■ PROMPT: How many of the lines below hold "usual"? Only the number, please.

====== EXERCISE MATERIALS ======

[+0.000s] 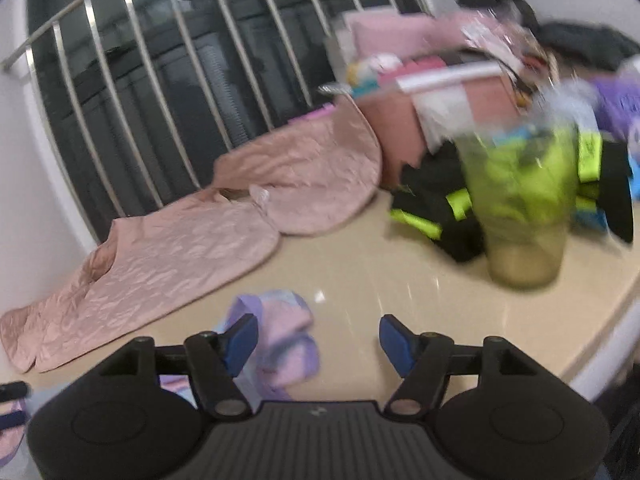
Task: Fold clothes
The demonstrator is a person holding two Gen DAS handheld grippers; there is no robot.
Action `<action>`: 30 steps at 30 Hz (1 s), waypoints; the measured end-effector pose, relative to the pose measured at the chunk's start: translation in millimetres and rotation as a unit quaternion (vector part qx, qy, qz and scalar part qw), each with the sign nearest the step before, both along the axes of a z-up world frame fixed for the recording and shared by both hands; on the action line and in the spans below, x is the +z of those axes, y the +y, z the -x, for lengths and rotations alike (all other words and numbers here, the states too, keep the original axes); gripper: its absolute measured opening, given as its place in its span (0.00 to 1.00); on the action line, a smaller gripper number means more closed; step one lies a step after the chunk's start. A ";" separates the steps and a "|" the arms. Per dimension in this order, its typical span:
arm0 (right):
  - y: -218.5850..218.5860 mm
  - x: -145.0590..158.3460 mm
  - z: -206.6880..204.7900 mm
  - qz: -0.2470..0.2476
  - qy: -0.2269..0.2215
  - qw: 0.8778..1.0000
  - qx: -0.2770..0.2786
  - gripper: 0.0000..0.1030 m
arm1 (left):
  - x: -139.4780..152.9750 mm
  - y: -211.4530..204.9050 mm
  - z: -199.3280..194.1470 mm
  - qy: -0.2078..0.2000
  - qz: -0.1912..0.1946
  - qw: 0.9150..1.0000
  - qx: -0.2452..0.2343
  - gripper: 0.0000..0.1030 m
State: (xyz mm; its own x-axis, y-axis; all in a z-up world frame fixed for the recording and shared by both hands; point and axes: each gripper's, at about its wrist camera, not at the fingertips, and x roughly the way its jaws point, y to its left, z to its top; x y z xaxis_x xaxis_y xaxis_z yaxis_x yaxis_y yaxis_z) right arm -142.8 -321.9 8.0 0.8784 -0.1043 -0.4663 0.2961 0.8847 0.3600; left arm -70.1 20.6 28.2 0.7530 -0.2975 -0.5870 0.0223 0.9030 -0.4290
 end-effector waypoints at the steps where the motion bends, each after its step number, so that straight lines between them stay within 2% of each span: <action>1: -0.2 -2.2 -1.1 -0.004 0.006 1.000 -0.002 0.64 | -1.4 -11.4 1.7 -0.007 -0.011 1.000 -0.009 0.52; 5: 3.3 -2.8 -0.4 -0.072 -0.002 0.997 0.000 0.64 | -11.5 -33.4 0.8 -0.010 -0.048 0.999 -0.017 0.52; 9: 19.2 -1.8 -17.8 -0.087 0.006 0.996 -0.008 0.64 | -14.9 -41.3 -0.2 -0.016 -0.074 0.997 -0.018 0.52; 11: 24.3 -6.3 -26.7 -0.100 0.014 0.995 -0.020 0.59 | -14.6 -44.0 1.8 -0.019 -0.087 0.996 -0.025 0.53; 12: 27.5 -9.4 -30.1 -0.095 0.016 0.995 -0.023 0.39 | -14.5 -45.9 3.3 -0.022 -0.095 0.995 -0.030 0.56; 13: 31.0 -12.7 -34.0 -0.086 0.020 0.996 -0.020 0.10 | -14.5 -47.6 4.8 -0.025 -0.101 0.994 -0.034 0.58; 14: 34.5 -16.9 -37.6 -0.078 0.022 0.997 -0.012 0.01 | -14.3 -47.7 6.3 -0.025 -0.101 0.994 -0.036 0.60; 16: 41.8 -19.4 -38.0 -0.053 0.014 0.998 -0.006 0.03 | -13.0 -43.8 6.5 -0.019 -0.087 0.995 -0.038 0.61; 18: 47.5 -12.7 -36.7 -0.035 0.017 0.999 -0.001 0.02 | -8.4 -29.2 4.7 0.000 -0.049 0.998 -0.033 0.61; 19: 51.0 -4.5 -32.6 -0.026 0.003 1.000 0.005 0.02 | -4.8 -18.4 4.0 0.010 -0.024 0.999 -0.027 0.61; 21: 66.8 17.9 -20.1 0.033 -0.050 0.998 0.035 0.02 | 5.1 9.9 5.7 0.009 0.032 0.999 -0.006 0.62; 23: 91.6 37.1 -11.9 0.093 -0.092 0.988 0.083 0.02 | 15.3 33.1 8.0 0.001 0.050 0.999 0.018 0.62; 25: 121.0 48.5 -6.5 0.137 -0.118 0.973 0.143 0.02 | 24.3 57.9 11.6 -0.006 0.062 0.997 0.042 0.64; 27: 161.0 46.1 -3.6 0.180 -0.113 0.953 0.218 0.02 | 27.7 78.3 16.3 -0.007 0.073 0.996 0.058 0.65; 29: 204.6 33.9 -4.4 0.229 -0.074 0.921 0.307 0.03 | 28.1 91.7 20.9 -0.007 0.074 0.995 0.071 0.67; 30: 220.0 26.8 -4.4 0.243 -0.056 0.911 0.329 0.03 | 27.2 96.1 22.3 -0.004 0.068 0.995 0.074 0.67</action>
State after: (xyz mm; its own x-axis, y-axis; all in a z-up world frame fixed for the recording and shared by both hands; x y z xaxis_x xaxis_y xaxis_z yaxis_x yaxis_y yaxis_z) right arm -138.4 -101.9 34.9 0.8647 0.2920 -0.4087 -0.3707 0.9201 -0.1269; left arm -92.4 116.7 55.5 0.7993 -0.2596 -0.5420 -0.1019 0.8303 -0.5480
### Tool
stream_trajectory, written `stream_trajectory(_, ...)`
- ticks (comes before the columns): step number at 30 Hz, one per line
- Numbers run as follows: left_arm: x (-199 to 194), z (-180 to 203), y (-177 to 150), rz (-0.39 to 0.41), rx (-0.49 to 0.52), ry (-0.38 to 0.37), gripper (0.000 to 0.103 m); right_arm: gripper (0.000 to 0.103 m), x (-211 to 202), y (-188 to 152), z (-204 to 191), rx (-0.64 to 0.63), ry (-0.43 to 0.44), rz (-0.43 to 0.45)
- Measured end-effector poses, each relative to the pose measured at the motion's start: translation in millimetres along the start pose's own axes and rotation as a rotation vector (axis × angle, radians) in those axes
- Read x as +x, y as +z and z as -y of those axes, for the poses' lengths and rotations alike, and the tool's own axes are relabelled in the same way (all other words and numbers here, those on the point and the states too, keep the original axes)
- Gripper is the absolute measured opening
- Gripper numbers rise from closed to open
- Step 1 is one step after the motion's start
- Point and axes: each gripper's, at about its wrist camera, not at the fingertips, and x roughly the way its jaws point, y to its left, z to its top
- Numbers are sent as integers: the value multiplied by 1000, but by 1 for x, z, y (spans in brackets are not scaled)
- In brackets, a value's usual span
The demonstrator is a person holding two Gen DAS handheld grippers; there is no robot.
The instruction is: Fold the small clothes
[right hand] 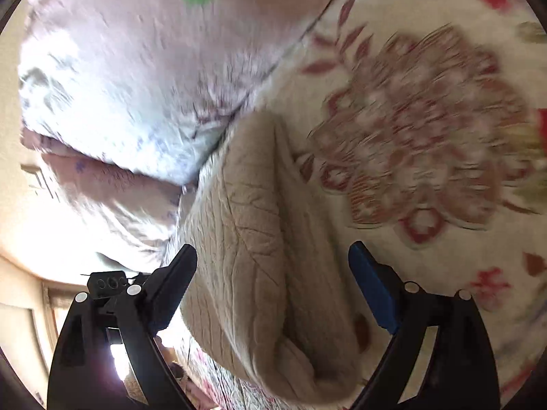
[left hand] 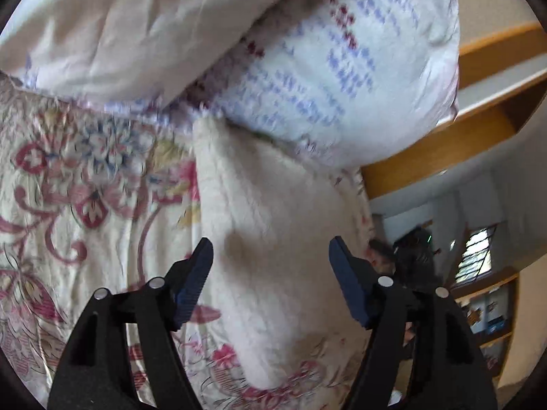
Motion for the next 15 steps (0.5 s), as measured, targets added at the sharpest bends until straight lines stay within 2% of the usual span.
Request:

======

■ RESPONSE FOR THIS EXERCISE: 2